Anybody help with my problem :?: lost all power to 240volt and 110 volt sockets in my holiday rambler motorhome when pluged into land line also when unpluged and generator is started up still no power getting to sockets 110 and 240 have checked all fuses and trips. no wiring diagram on its installation


----------



## raynipper (Aug 4, 2008)

Cor edpick you don't give us much to go on do you.

Many different converters use a variety of 240 to 110 systems and transformers.
The first thing that springs to mind is what kind of transformer do you have? Many just bung in a yellow power tool transformer and they are only designed for intermittent use. They burn out quite quickly when used continuously in an RV.

Another thing might be an automatic change over relay to lift the EHU when the genny is used and visa versa.

Tell us more about what you have.

You might also like to join the forum as this could be a long drawn out process.

Ray.


----------



## time-traveller (Apr 23, 2007)

raynipper said:


> Cor edpick you don't give us much to go on do you.
> 
> Many different converters use a variety of 240 to 110 systems and transformers.
> The first thing that springs to mind is what kind of transformer do you have? Many just bung in a yellow power tool transformer and they are only designed for intermittent use.

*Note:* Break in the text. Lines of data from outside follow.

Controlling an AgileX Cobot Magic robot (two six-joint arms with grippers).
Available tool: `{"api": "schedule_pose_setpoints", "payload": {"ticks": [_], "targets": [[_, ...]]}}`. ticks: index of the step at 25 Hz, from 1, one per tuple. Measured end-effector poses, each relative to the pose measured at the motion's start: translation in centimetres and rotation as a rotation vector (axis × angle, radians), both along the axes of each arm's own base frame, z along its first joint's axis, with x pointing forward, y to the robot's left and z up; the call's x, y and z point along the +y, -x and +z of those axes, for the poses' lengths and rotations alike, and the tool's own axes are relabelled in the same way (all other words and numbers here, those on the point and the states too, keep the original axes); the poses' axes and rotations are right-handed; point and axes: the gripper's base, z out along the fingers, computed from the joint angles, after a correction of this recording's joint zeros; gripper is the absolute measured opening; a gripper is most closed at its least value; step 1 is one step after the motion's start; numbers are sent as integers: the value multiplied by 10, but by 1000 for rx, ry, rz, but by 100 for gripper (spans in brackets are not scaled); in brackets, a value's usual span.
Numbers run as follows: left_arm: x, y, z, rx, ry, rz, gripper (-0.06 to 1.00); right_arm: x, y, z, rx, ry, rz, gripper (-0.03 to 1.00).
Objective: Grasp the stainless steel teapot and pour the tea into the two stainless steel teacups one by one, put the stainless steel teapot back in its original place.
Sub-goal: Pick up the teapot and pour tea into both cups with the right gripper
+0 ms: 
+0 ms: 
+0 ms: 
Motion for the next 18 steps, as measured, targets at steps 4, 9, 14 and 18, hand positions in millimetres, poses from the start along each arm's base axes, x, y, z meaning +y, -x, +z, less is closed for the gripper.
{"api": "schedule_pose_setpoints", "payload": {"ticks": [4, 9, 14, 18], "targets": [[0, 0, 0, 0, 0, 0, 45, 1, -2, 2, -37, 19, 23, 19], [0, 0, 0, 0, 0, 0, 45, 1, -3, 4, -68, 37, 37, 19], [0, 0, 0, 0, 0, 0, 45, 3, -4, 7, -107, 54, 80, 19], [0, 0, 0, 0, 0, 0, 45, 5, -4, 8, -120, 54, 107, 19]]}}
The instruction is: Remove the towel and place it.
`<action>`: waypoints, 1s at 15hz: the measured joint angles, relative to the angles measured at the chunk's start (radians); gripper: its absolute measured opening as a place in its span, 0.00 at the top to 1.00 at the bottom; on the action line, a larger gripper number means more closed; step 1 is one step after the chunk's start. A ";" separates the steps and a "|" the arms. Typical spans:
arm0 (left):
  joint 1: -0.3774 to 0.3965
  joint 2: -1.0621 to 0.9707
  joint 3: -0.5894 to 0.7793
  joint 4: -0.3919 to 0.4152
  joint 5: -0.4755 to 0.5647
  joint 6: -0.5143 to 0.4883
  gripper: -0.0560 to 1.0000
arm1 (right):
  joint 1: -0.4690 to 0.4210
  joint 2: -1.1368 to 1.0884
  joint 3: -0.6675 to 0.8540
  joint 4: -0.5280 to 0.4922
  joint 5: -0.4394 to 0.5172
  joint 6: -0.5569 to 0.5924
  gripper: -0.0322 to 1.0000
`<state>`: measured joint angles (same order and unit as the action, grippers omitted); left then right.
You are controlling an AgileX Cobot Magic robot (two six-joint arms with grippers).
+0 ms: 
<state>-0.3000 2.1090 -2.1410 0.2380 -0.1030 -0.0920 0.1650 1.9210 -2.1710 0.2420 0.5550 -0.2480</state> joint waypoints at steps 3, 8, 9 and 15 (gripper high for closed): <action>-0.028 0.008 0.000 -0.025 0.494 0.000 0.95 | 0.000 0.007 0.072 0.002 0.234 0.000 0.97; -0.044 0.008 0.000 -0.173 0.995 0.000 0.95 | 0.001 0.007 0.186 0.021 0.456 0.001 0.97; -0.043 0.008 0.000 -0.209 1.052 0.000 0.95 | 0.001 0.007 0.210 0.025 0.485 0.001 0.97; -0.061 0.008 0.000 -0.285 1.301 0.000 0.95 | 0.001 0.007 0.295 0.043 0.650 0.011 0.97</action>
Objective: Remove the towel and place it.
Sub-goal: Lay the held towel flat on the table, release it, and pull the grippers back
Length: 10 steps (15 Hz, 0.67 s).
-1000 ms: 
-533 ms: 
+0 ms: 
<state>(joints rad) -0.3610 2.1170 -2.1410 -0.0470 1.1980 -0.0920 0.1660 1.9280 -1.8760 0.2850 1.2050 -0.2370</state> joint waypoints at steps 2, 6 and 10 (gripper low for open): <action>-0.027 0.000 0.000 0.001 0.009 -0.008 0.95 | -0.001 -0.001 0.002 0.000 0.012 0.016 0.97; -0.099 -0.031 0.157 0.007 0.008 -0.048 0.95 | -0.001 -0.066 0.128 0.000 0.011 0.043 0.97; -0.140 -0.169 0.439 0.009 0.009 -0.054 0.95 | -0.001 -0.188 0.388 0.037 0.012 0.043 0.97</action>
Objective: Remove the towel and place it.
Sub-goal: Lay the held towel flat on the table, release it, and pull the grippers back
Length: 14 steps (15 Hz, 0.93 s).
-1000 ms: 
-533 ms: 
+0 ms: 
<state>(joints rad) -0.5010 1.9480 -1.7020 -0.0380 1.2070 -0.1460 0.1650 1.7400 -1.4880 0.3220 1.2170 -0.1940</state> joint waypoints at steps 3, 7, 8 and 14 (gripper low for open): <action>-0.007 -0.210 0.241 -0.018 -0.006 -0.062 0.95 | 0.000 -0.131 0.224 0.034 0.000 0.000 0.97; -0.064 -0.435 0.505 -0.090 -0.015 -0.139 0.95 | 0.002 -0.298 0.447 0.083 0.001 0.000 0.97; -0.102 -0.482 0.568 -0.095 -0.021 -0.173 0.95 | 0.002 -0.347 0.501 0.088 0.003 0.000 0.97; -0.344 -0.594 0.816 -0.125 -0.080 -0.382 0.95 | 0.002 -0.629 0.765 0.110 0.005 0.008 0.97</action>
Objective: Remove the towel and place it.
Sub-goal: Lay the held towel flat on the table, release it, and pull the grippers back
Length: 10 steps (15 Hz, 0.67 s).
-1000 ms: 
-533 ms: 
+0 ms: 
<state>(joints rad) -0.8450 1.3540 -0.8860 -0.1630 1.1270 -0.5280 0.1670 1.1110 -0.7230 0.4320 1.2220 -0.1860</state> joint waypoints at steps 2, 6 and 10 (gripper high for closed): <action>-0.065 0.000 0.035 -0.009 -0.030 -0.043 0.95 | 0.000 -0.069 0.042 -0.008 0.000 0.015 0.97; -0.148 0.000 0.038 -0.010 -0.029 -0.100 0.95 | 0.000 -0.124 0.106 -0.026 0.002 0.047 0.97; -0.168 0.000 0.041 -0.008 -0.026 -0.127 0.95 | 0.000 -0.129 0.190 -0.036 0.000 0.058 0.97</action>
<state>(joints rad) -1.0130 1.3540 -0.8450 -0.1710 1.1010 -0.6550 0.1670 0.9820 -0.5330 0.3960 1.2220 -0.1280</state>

They burn out quite quickly when used continuously in an RV.
> ...


I think it's more likely to be the relay - or a blown fuse - because if it was the transformer he's be likely to still get power from the genny.


----------



## NEV3 (Feb 7, 2007)

Hi edpic

I had this on my holiday rambler, (a few weeks after it's warranty expired). 

That turned out to be the changeover relay between EHU and Genny as suggested by one of the earlier responses.

NEV3


----------



## RVNUT (Apr 8, 2008)

Hi,
Just a thought.
Does it have a ground relay trip on one of the outlet plugs, mine is on the bathroom wall plug?


----------